Stored data entries
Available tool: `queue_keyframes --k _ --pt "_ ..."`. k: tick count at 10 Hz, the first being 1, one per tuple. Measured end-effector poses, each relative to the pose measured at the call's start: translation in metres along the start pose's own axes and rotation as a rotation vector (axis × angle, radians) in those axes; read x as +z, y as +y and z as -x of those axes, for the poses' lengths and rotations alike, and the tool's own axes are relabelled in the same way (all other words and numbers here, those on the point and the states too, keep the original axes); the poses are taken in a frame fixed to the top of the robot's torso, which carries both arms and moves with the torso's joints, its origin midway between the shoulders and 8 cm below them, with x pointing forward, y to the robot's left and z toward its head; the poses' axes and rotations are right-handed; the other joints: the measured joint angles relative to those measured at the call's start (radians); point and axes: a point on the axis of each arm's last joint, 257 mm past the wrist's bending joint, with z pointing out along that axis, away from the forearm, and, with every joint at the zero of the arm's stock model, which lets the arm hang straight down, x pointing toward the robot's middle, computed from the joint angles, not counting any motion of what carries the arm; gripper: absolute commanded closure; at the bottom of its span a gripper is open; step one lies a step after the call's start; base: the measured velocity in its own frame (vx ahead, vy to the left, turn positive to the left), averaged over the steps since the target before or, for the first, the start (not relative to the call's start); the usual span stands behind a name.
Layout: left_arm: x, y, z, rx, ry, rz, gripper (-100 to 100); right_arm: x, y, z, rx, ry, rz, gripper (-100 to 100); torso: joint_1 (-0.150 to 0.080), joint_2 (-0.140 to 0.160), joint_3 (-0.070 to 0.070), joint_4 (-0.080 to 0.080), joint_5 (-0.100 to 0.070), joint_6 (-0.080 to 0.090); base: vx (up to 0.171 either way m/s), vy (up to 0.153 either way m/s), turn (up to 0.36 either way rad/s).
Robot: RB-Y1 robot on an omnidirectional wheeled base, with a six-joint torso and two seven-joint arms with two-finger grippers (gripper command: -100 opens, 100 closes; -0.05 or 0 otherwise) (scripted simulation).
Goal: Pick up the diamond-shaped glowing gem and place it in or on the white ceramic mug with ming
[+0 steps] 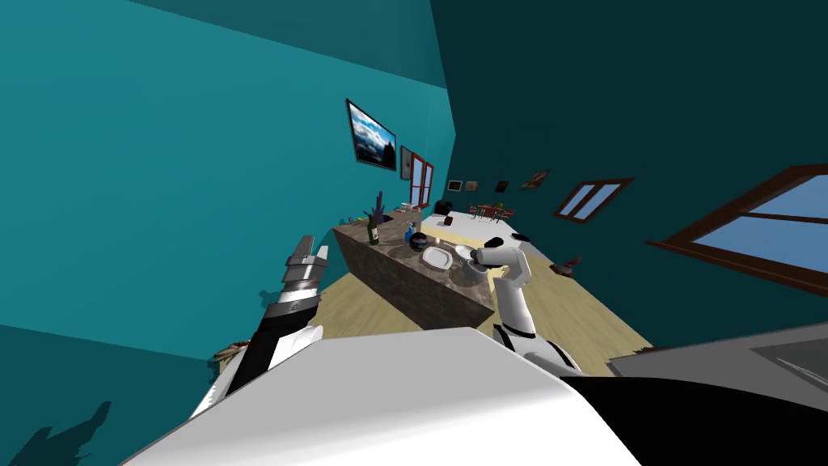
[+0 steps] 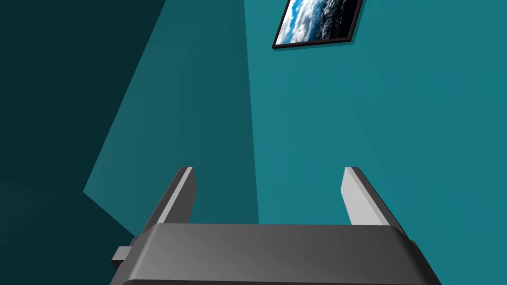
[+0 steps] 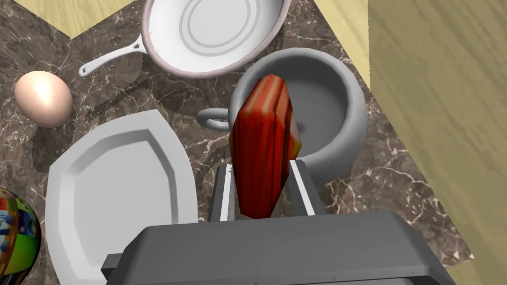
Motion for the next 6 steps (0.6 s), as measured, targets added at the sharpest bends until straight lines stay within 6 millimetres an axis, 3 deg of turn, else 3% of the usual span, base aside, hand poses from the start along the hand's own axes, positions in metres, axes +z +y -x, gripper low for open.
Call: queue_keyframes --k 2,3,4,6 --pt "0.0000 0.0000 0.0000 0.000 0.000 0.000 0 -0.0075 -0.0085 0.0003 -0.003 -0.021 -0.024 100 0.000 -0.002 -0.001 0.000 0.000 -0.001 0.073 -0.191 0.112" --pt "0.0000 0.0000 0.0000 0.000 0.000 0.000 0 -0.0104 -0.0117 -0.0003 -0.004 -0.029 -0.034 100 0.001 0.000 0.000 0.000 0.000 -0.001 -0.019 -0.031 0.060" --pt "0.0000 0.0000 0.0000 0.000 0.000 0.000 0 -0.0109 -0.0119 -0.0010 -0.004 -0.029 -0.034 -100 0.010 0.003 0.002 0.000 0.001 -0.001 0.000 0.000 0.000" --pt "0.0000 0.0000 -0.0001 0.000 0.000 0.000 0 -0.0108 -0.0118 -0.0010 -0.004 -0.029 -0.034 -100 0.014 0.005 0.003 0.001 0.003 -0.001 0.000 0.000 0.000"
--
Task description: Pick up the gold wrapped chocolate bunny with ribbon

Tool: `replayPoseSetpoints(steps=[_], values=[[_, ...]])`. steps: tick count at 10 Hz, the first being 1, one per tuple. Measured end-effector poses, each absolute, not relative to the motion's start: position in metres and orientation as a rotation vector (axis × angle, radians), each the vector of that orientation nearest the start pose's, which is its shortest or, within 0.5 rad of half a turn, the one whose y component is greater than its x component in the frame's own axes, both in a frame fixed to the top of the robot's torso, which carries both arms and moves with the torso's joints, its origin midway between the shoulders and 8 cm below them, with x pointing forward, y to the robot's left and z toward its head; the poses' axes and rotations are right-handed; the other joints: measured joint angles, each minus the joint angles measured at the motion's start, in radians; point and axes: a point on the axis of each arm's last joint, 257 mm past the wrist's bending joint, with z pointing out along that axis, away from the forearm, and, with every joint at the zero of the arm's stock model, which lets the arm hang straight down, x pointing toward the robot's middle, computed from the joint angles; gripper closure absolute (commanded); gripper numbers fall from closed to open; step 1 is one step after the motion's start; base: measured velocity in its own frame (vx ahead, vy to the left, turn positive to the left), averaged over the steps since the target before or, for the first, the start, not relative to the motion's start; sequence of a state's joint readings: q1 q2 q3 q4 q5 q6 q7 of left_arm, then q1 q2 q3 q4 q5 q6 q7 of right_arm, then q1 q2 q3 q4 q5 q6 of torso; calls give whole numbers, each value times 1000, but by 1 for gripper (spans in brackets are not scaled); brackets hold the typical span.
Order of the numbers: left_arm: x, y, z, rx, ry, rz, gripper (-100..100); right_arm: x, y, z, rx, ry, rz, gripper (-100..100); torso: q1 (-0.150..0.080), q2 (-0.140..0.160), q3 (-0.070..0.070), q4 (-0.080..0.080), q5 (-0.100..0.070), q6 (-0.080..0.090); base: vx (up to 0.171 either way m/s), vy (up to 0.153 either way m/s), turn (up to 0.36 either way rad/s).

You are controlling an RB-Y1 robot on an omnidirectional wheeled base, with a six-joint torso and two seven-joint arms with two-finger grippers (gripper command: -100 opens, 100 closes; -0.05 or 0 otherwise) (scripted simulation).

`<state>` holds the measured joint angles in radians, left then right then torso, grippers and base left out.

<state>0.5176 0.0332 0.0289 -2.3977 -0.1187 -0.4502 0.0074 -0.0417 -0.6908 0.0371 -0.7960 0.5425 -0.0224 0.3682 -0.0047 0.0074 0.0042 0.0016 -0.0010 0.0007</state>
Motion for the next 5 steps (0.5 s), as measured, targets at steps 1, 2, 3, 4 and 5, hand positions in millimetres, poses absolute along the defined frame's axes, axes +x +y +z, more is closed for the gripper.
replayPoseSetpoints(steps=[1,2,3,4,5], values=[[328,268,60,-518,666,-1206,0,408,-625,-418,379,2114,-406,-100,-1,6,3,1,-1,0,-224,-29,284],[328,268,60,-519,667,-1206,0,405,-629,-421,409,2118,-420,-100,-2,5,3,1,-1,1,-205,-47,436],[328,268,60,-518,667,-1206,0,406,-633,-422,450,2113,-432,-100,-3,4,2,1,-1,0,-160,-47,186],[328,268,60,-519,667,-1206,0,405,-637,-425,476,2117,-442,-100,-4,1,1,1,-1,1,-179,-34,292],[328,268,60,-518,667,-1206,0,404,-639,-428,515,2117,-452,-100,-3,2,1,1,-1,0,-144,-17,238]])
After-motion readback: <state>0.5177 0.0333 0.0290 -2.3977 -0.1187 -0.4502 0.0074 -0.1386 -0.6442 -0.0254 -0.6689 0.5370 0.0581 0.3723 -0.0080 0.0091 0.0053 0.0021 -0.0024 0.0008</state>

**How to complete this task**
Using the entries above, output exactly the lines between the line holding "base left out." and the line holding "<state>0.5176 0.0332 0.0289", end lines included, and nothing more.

**Your solution**
`<state>` holds the measured joint angles in radians, left then right then torso, grippers and base left out.

<state>0.5176 0.0332 0.0289 -2.3977 -0.1187 -0.4502 0.0074 -0.0417 -0.6908 0.0371 -0.7960 0.5425 -0.0224 0.3682 -0.0047 0.0074 0.0042 0.0016 -0.0010 0.0007</state>

The response is now finished.